By 9 min readIncome Tax
Kiddie Tax on Children's Unearned Income - 2025 Thresholds & Filing - blog illustration

When your child receives dividend income from an inherited brokerage account or interest from a trust, the IRS doesn't tax that income at the child's typically low rate. Instead, the "kiddie tax" rule (Section 1(g) of the tax code) captures unearned income above a threshold and taxes it at your marginal tax rate—often 24%, 32%, or 35%—rather than the child's 10% or 12% bracket. For 2025, any unearned income above $2,700 can be taxed as if it were yours, shifting hundreds or thousands of dollars in tax liability to a higher rate.
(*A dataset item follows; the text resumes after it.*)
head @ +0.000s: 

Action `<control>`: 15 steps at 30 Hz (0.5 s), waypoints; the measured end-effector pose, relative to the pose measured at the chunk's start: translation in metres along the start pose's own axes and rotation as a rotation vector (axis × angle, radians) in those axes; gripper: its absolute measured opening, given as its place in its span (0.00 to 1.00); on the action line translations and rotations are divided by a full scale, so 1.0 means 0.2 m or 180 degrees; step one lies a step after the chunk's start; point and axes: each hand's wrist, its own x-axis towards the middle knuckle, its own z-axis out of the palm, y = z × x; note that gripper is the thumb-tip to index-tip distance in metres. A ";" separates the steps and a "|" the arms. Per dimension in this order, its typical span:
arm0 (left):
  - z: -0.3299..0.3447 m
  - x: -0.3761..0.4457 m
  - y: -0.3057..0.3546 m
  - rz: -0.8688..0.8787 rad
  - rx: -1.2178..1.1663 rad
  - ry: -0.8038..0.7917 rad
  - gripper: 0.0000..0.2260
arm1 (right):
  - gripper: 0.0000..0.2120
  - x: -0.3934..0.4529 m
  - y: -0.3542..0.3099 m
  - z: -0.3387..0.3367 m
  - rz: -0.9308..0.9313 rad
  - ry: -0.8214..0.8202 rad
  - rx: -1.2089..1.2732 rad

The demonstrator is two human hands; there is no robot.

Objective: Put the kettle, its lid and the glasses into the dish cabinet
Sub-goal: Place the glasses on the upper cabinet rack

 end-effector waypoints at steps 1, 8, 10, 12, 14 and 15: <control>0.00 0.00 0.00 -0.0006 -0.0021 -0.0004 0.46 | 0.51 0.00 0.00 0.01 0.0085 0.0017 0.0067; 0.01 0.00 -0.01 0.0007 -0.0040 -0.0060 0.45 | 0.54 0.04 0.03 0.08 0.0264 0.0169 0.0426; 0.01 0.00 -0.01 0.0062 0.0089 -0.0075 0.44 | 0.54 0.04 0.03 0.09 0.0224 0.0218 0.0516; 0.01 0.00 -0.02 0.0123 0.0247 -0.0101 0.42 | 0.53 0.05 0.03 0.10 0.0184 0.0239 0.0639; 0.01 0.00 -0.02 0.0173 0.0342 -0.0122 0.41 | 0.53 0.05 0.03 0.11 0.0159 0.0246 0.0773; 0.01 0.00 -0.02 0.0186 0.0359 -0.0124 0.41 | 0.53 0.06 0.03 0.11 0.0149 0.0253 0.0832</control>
This rule exists to prevent wealthy parents from sheltering income by putting investments into children's names. However, the mechanics of kiddie tax—and when to use Form 8615 (the automatic calculation) versus Form 8814 (an election to report the child's income on your own return)—confuse many filers. Combined with updated 2025 thresholds and age eligibility rules, the planning opportunity is both significant and time-sensitive.

The Three-Tier Income Structure for 2025

The kiddie tax rule creates a three-tier treatment of unearned income. The first $1,350 of a child's unearned income is not taxed at all in 2025—this is the standard deduction floor for a dependent with only unearned income. The next $1,350 (from $1,351 to $2,700) is taxed at the child's own rate, typically 10% or 12%, if they have no other income. Any unearned income above $2,700 is taxed at the parent's marginal tax rate.
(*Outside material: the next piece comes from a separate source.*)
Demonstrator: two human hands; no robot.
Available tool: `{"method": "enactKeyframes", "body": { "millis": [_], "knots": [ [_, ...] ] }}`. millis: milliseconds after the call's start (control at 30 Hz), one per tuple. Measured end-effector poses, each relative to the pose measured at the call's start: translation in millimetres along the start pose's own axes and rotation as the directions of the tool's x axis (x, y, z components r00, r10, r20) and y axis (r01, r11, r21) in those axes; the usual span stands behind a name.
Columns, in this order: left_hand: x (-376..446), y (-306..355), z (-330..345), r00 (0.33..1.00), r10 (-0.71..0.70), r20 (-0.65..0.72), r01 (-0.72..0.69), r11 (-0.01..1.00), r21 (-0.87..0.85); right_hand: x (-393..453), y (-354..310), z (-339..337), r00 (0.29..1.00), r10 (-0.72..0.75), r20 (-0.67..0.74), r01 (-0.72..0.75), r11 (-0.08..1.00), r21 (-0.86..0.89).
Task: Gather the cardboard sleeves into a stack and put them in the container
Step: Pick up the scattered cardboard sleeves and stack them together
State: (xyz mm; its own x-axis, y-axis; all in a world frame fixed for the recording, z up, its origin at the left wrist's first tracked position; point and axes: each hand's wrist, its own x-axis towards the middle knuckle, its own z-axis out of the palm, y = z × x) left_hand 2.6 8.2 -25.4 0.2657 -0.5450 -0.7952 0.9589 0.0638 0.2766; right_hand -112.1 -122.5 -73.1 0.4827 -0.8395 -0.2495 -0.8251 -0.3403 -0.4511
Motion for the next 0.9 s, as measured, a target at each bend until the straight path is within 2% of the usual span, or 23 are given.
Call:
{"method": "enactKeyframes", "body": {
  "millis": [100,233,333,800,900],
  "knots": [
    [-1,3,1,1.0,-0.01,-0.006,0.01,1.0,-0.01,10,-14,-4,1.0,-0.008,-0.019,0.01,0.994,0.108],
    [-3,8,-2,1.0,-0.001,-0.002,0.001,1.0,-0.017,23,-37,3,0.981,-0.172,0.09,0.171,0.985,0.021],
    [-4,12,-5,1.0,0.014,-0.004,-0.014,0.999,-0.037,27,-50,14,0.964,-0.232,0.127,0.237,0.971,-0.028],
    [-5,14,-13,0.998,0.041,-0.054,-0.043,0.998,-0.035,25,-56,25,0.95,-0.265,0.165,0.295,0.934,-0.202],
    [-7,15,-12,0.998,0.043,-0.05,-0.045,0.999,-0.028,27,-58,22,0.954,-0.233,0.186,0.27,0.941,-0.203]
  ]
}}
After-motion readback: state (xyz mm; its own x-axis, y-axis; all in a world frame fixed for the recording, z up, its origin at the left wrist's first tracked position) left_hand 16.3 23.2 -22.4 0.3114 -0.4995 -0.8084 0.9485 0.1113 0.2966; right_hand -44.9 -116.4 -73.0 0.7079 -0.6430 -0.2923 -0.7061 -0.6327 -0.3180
These thresholds are indexed annually for inflation. In 2024, the thresholds were $1,300 and $2,600; in 2025, they increased to $1,350 and $2,700. If your child's total unearned income (dividends, interest, capital gains, rental income, annuity distributions) stays below $1,350, there is no federal tax at all. At $1,350 to $2,700, the child pays tax at their own rate. Once it exceeds $2,700, the excess falls into your bracket—and that's where the tax bill suddenly spikes.
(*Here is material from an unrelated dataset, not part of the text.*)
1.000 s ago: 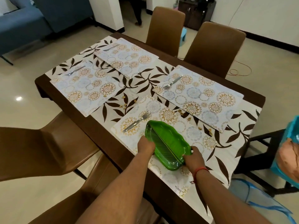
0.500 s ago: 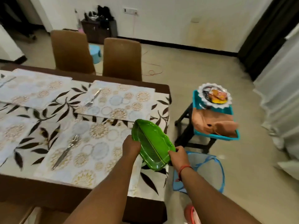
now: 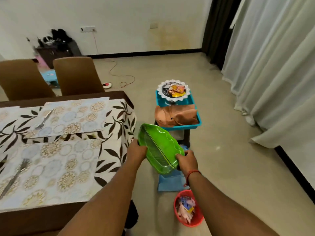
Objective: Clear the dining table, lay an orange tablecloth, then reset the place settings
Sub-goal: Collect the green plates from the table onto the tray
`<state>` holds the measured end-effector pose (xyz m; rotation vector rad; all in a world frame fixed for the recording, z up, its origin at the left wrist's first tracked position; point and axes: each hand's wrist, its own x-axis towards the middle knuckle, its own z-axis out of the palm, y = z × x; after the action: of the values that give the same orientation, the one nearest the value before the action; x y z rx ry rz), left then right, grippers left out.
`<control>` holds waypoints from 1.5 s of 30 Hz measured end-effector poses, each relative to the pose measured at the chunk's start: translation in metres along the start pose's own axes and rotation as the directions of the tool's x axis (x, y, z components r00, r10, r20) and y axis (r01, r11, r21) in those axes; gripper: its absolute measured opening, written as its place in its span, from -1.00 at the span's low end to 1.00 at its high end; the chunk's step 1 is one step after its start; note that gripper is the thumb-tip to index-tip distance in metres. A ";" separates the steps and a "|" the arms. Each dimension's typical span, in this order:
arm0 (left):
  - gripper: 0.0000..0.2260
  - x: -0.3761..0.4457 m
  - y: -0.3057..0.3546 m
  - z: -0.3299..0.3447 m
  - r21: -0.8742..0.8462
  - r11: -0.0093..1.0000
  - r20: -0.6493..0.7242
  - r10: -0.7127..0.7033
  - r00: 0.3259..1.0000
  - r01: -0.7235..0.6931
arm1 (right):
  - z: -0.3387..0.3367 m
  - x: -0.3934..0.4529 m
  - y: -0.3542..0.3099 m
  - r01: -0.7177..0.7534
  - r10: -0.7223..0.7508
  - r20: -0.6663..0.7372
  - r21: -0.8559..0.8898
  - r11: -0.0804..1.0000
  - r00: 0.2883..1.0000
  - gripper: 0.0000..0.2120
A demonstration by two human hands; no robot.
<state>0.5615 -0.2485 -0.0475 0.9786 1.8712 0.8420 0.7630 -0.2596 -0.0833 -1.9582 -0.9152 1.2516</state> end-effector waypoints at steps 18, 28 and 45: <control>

Worked Example: A 14-Year-Old with $6,200 in Dividend Income

Suppose your 14-year-old daughter inherits a stock portfolio from her grandmother's trust. The portfolio generates $6,200 in qualified dividend income in 2025, and she has no other income. Under the kiddie tax rule, here's how the IRS taxes it:

  • First $1,350: Zero federal income tax (covered by the standard deduction).
  • Next $1,350 (from $1,351 to $2,700): Taxed at her rate. If she's in the 10% bracket (and she is, since her total taxable income is only $1,350), this tier costs her 10% × $1,350 = $135.
  • Remaining $3,500 ($6,200 − $2,700): Taxed at your rate. If you're in the 24% federal bracket (married filing jointly, $89,075–$190,750 income), this portion costs 24% × $3,500 = $840.

Total federal tax on $6,200 of dividend income: $135 + $840 = $975. If the dividends had been taxed at her rate throughout, the bill would be $6,200 × 10% = $620 (after the $1,350 standard deduction). The kiddie tax rule adds $355 to her federal liability because of the $3,500 portion taxed in your 24% bracket instead of her 10%. This is why the rule matters: income crossing the $2,700 threshold suddenly becomes far more expensive.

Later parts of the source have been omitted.